**EXTRACTED MATERIAL:**
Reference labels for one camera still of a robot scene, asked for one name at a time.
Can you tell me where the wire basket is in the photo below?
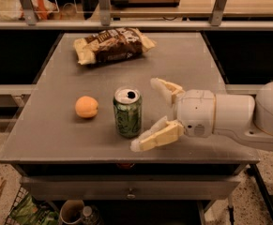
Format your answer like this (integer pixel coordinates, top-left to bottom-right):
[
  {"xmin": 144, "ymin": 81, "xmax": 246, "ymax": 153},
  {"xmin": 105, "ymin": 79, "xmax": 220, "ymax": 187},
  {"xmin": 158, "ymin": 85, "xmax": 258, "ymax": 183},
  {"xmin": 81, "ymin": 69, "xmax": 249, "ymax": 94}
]
[{"xmin": 4, "ymin": 187, "xmax": 28, "ymax": 225}]

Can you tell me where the brown paper cup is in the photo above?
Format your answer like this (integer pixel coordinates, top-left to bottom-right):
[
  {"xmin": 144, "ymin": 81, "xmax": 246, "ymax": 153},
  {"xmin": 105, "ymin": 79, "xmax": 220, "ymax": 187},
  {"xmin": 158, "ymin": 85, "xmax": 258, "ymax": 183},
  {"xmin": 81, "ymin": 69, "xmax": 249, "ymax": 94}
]
[{"xmin": 59, "ymin": 200, "xmax": 84, "ymax": 225}]

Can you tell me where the orange fruit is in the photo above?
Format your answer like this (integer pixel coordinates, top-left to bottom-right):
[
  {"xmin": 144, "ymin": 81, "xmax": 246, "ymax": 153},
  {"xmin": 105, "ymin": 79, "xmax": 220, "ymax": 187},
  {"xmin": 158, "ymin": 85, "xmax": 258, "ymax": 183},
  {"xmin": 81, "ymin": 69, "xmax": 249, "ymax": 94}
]
[{"xmin": 75, "ymin": 96, "xmax": 99, "ymax": 118}]

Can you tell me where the green bag in basket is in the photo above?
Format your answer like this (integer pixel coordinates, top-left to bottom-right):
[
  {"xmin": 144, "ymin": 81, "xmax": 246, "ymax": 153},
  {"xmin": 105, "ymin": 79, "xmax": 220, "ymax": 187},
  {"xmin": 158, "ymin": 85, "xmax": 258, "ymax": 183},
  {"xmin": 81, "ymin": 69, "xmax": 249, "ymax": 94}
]
[{"xmin": 10, "ymin": 194, "xmax": 59, "ymax": 225}]

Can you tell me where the green soda can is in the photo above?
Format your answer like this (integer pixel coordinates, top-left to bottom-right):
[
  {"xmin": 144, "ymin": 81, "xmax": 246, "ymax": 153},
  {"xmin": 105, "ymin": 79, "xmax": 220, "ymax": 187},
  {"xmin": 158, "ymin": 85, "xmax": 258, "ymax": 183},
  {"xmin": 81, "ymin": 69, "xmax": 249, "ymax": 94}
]
[{"xmin": 113, "ymin": 86, "xmax": 143, "ymax": 138}]

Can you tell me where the grey drawer with knob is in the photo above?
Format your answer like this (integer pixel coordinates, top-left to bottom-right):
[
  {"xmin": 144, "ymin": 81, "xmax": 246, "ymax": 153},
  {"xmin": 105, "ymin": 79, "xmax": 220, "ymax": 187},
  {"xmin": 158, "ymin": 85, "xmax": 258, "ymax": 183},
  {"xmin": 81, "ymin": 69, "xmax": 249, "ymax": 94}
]
[{"xmin": 21, "ymin": 176, "xmax": 240, "ymax": 201}]

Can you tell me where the clear plastic bottle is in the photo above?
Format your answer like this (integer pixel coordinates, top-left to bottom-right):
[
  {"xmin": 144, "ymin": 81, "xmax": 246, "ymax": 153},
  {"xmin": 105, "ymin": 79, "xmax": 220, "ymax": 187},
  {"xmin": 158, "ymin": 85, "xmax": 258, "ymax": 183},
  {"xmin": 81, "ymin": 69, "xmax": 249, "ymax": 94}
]
[{"xmin": 81, "ymin": 206, "xmax": 100, "ymax": 225}]

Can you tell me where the brown chip bag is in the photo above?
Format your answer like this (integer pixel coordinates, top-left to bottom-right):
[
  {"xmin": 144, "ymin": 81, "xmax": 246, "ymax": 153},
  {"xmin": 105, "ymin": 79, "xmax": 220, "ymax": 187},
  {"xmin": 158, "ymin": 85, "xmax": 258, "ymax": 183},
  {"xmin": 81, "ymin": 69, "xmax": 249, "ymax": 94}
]
[{"xmin": 73, "ymin": 27, "xmax": 156, "ymax": 65}]

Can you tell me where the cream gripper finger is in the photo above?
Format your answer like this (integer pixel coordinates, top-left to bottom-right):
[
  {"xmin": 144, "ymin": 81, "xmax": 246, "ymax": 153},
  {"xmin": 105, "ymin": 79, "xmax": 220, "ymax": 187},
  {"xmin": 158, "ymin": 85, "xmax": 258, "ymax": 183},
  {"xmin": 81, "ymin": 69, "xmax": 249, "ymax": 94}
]
[
  {"xmin": 150, "ymin": 78, "xmax": 184, "ymax": 107},
  {"xmin": 130, "ymin": 116, "xmax": 184, "ymax": 152}
]

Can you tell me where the metal shelf rail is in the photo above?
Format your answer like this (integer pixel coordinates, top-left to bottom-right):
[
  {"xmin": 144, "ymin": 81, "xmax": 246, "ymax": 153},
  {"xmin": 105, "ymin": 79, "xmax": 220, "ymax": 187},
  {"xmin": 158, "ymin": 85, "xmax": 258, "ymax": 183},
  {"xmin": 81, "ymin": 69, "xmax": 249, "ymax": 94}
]
[{"xmin": 0, "ymin": 20, "xmax": 273, "ymax": 31}]

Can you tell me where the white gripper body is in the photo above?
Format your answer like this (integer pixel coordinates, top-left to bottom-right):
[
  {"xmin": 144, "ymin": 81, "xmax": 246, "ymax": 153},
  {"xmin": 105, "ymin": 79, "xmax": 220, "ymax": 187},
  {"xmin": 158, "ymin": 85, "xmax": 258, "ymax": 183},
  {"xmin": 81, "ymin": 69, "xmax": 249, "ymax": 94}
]
[{"xmin": 174, "ymin": 90, "xmax": 216, "ymax": 138}]

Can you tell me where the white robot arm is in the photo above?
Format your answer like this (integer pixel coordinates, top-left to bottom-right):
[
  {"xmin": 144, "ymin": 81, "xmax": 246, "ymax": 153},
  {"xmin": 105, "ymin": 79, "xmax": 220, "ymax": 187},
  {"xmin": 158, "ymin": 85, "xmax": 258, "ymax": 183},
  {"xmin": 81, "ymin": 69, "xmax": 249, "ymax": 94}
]
[{"xmin": 130, "ymin": 78, "xmax": 273, "ymax": 152}]

**TASK DETAILS:** Reproduce every line above containing "robot".

**EXERCISE OUTPUT:**
Reference labels for one camera still of a robot scene, asked for one name at a time.
Can you tell me where the white robot arm is in the photo above?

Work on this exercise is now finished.